- Your objective
Please return, with no alterations, the lines below from the very first through the one that contains "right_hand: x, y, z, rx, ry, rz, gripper".

- Exercise data
----------
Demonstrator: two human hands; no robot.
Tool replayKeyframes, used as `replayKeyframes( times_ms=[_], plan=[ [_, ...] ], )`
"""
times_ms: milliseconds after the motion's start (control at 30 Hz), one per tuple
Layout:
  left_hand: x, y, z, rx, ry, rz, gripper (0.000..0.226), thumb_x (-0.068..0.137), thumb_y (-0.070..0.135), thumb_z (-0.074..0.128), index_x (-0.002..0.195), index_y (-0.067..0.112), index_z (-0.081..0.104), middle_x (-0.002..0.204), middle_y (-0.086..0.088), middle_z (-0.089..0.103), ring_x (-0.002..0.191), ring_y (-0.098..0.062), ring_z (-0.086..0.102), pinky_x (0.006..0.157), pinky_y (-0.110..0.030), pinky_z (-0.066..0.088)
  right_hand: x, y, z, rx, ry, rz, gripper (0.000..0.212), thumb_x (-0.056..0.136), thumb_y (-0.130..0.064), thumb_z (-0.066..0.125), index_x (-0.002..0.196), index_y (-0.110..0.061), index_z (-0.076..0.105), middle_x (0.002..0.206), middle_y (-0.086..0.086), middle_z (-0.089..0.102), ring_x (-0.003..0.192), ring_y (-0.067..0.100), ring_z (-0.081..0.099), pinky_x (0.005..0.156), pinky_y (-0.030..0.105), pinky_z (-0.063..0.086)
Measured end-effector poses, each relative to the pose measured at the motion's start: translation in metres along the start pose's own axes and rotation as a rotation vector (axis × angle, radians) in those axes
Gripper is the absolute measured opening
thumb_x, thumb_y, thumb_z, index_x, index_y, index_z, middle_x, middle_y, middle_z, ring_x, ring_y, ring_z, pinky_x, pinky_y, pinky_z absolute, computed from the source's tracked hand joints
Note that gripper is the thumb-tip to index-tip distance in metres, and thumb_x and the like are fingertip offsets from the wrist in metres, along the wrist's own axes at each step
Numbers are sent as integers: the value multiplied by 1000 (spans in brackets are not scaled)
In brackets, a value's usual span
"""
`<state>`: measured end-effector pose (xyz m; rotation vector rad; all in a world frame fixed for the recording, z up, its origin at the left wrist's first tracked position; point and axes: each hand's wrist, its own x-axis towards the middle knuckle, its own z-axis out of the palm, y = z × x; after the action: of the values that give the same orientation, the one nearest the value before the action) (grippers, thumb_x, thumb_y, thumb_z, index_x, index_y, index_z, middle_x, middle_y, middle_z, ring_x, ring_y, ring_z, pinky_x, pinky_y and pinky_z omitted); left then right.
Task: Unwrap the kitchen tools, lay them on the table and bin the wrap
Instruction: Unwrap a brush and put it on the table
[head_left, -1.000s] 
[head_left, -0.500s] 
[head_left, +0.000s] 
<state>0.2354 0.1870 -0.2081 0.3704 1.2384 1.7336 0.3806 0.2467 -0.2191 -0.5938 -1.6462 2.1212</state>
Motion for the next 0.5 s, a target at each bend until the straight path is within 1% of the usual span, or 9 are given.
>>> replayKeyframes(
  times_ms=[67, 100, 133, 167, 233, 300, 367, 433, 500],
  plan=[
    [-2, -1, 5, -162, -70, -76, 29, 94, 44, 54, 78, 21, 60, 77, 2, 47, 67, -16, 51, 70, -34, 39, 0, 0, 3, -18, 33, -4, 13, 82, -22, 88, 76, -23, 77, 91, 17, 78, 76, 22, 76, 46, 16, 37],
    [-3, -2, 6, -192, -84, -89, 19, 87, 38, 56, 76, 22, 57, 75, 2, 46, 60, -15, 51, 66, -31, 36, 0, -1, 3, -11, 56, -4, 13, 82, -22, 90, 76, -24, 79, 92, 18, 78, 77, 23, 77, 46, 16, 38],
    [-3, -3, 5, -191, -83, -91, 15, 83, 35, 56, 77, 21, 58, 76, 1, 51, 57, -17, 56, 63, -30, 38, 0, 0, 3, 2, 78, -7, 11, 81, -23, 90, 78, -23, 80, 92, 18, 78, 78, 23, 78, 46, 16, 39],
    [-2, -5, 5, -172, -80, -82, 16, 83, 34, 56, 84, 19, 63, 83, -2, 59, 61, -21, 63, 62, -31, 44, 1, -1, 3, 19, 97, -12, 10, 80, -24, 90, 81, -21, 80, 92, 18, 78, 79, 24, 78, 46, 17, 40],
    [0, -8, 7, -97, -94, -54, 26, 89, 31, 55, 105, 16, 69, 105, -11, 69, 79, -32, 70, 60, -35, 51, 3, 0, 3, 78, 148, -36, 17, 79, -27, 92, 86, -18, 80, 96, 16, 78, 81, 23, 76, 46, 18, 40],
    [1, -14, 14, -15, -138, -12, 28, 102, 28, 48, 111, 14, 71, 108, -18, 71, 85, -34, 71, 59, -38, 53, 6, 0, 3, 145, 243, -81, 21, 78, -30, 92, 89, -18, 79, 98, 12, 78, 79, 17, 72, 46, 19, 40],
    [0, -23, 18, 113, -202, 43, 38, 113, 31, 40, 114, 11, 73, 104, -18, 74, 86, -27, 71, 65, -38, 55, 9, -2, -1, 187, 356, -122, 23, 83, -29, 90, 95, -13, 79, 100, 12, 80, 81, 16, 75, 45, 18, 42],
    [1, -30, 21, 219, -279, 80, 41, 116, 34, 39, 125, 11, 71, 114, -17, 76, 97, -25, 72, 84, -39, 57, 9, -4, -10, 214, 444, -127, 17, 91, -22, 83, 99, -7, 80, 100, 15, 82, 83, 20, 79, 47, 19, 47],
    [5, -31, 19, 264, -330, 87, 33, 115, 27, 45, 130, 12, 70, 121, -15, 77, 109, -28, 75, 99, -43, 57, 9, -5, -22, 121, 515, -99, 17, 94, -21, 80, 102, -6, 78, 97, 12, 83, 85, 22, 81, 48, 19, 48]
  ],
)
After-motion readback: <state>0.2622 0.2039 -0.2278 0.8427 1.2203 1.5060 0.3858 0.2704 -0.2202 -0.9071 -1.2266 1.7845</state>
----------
- Answer area
Demonstrator: two human hands; no robot.
Tool replayKeyframes, used as `replayKeyframes( times_ms=[_], plan=[ [_, ...] ], )`
"""
times_ms: milliseconds after the motion's start (control at 30 Hz), one per tuple
Layout:
  left_hand: x, y, z, rx, ry, rz, gripper (0.000..0.226), thumb_x (-0.068..0.137), thumb_y (-0.070..0.135), thumb_z (-0.074..0.128), index_x (-0.002..0.195), index_y (-0.067..0.112), index_z (-0.081..0.104), middle_x (-0.002..0.204), middle_y (-0.086..0.088), middle_z (-0.089..0.103), ring_x (-0.002..0.191), ring_y (-0.098..0.062), ring_z (-0.086..0.102), pinky_x (0.006..0.157), pinky_y (-0.110..0.030), pinky_z (-0.066..0.088)
  right_hand: x, y, z, rx, ry, rz, gripper (0.000..0.212), thumb_x (-0.056..0.136), thumb_y (-0.130..0.064), thumb_z (-0.066..0.125), index_x (-0.002..0.196), index_y (-0.110..0.061), index_z (-0.076..0.105), middle_x (0.002..0.206), middle_y (-0.086..0.086), middle_z (-0.089..0.102), ring_x (-0.003..0.192), ring_y (-0.067..0.100), ring_z (-0.081..0.099), pinky_x (0.005..0.156), pinky_y (-0.030..0.105), pinky_z (-0.063..0.086)

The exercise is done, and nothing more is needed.